Every other major studio in Hollywood has established an animation strategy in the past few years, with some such as 20th Century Fox, Sony Pictures and Walt Disney Studios making the movies in-house and others like Paramount Pictures and Universal Pictures relying on outside companies with which it makes deals.
While animated franchises like "Toy Story," "Ice Age" and "Despicable Me" have been among the industry's most profitable, Warner's approach has been more cautious. Its last two animated films, 2011's "Happy Feet Two" and 2010's "Legend of the Guardians," were both box-office flops. Prior to that, the studio hadn't released an animated movie since 2007's "Teenage Mutant Ninja Turtles."
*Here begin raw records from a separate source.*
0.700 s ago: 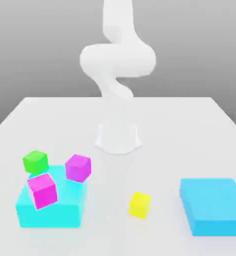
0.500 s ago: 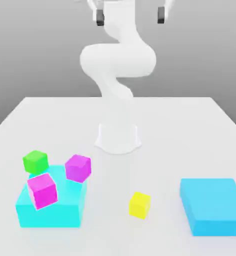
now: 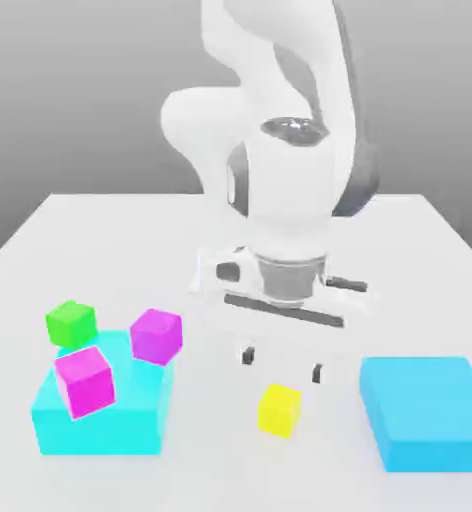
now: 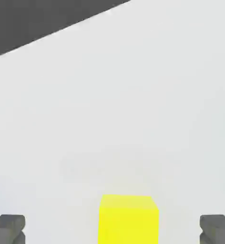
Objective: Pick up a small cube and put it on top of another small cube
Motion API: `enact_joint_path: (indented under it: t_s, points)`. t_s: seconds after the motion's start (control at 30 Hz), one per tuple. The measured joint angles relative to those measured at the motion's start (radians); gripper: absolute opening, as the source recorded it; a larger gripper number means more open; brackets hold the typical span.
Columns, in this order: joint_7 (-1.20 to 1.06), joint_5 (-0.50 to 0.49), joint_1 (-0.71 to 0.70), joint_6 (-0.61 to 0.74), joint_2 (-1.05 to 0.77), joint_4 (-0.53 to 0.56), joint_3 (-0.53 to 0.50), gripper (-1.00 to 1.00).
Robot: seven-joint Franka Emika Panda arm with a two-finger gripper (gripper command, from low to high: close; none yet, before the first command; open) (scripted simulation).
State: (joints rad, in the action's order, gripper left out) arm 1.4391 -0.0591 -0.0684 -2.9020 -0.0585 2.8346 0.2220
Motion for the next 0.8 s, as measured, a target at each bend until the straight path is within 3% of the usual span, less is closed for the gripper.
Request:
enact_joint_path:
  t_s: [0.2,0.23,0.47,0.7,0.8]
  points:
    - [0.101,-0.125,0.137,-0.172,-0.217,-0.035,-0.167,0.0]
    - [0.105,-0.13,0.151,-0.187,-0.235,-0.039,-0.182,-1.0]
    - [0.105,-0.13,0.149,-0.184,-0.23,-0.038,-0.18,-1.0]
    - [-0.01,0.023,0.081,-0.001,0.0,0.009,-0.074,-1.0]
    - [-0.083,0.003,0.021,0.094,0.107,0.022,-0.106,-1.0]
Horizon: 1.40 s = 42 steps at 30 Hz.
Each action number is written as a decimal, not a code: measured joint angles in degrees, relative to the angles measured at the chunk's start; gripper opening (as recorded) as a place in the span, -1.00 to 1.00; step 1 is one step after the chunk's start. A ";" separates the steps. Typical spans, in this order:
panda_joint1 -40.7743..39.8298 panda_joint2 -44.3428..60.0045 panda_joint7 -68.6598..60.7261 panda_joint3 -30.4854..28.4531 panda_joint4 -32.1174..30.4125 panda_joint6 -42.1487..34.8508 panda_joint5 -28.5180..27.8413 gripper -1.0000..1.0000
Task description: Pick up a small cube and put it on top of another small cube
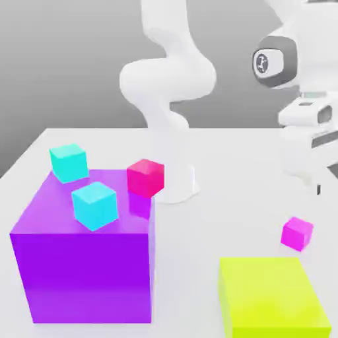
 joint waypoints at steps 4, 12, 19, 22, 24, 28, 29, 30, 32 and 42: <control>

The studio announced it already has movies in development. "Storks," written by "Muppets" director Nicholas Stoller and directed by Pixar veteran Doug Sweetland, is a planned 2015 release. "Smallfoot," written by "Crazy Stupid Love" screenwriters John Requa and Glenn Ficarra and directed by Sergio Pablos, a producer on "Despicable Me," is planned for 2016.
Warner film group President Jeff Robinov said those filmmakers, along with "Mr. Popper's Penguins" writer Jared Stern, would be part of an animation "think tank" for the studio.
The studio appears to be developing new properties with its latest attempt rather than building on that legacy. It will work with outside companies to handle production work on its animated films.